L'enquête est loin d'être terminée, mais des manquements massifs avaient déjà été constatés lors des contrôles du «Constellation». Ainsi, en dix ans, les autorités n'auraient pas reconnu le danger que représentait la mousse du plafond qui a pris feu.
Deux responsables de sécurité en ligne de mire
La RTS avait rapporté ce mercredi soir qu'un ancien chargé de sécurité de la commune faisait l'objet d'une enquête. Dans notre article, nous expliquions qu'il était responsable des contrôles de sécurité incendie dans la commune jusqu'en 2024, y compris ceux du «Constellation». Des informations confirmées plus tôt ce jeudi à Blick par son avocat, Me David Aïoutz. Il n'a pas souhaité nous répondre. Il sera interrogé le 9 février prochain.
Ce jeudi, nous avons également appris – via des informations de la RTS – que le Ministère public enquêtait aussi sur son successeur, le responsable actuel de la sécurité de la commune de Crans-Montana. Il sera auditionné le 6 février prochain.
Plus de 10 ans d'expérience pour l'actuel responsable
L'audition du responsable actuel serait liée au fait que la commune de Crans-Montana n'a plus contrôlé le «Constellation» depuis 2019, alors qu'une inspection doit en principe avoir lieu chaque année.
Le quatrième prévenu est responsable de la sécurité à Crans-Montana depuis 2024, et a une certaine expérience en la matière. Ce pompier de longue date avait exercé cette fonction durant plus de dix ans dans une commune voisine de Crans-Montana. Il est aussi actif en politique, siégeant au Conseil général de sa commune d'origine. Nous n'avons pas réussi à le joindre ce jeudi.
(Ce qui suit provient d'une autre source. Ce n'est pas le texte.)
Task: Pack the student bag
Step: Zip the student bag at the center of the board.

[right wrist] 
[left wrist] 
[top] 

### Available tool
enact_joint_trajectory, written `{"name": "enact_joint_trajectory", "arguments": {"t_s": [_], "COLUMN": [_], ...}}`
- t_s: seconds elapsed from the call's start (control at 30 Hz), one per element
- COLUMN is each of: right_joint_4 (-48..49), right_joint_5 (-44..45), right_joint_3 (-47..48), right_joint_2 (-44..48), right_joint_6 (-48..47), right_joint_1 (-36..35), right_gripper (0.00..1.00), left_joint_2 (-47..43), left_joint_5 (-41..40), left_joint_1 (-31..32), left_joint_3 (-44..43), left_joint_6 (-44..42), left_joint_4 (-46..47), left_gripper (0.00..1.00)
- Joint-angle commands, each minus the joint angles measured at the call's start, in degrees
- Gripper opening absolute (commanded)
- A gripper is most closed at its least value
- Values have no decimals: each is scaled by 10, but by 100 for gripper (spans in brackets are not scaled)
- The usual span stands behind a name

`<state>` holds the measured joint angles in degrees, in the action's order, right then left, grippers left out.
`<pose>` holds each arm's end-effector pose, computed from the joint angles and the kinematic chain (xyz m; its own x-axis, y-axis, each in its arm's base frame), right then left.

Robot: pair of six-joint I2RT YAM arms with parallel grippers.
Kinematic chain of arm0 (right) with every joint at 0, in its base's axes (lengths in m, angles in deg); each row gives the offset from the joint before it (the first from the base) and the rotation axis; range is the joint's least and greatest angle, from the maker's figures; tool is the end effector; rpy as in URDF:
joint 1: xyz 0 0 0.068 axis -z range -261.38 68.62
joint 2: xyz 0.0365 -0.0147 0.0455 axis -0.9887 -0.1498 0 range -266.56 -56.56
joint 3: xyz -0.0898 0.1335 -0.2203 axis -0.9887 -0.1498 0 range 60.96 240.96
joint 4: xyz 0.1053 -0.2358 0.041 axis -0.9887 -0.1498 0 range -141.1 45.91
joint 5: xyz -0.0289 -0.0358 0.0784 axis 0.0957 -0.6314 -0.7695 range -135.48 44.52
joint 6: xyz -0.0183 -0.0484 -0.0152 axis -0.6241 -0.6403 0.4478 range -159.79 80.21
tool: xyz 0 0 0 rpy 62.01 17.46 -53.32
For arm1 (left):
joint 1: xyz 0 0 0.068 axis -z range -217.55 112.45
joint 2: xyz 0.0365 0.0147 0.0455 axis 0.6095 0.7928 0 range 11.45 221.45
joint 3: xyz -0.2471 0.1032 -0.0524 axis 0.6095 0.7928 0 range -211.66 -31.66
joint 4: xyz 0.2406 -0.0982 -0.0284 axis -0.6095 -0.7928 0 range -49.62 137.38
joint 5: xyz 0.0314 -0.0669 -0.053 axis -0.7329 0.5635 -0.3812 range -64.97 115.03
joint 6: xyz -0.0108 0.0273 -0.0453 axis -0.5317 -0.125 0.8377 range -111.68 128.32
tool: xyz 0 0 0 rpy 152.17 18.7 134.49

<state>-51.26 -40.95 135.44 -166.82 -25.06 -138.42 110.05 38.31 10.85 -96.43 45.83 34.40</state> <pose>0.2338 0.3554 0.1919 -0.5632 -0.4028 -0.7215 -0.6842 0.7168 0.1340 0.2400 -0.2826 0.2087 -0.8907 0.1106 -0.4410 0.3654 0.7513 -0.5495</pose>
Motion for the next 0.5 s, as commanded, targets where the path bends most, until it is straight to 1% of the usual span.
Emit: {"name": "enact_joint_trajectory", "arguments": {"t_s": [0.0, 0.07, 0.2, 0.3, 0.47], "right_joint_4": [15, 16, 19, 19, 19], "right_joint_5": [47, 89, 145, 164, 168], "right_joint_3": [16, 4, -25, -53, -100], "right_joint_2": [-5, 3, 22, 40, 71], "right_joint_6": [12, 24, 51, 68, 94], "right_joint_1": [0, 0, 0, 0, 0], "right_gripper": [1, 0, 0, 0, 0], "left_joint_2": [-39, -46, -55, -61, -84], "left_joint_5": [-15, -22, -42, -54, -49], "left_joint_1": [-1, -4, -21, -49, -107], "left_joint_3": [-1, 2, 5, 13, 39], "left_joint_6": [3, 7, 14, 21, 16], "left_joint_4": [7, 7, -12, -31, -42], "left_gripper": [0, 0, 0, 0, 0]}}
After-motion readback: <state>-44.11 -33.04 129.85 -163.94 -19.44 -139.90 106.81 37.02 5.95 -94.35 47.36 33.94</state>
La commune ne peut pas se constituer partie civile
Entre-temps, le Ministère public valaisan a rejeté la demande de la commune de Crans-Montana de se constituer partie civile dans la procédure. La décision, consignée dans une ordonnance du 27 janvier, peut faire l'objet d'un appel dans un délai de dix jours. Les manquements présumés aux contrôles et à la sécurité publique ont probablement influencé cette décision. Jusqu'à présent, il n'y a pas eu de communication officielle du Ministère public valaisan et de sa procureure générale Beatrice Pilloud.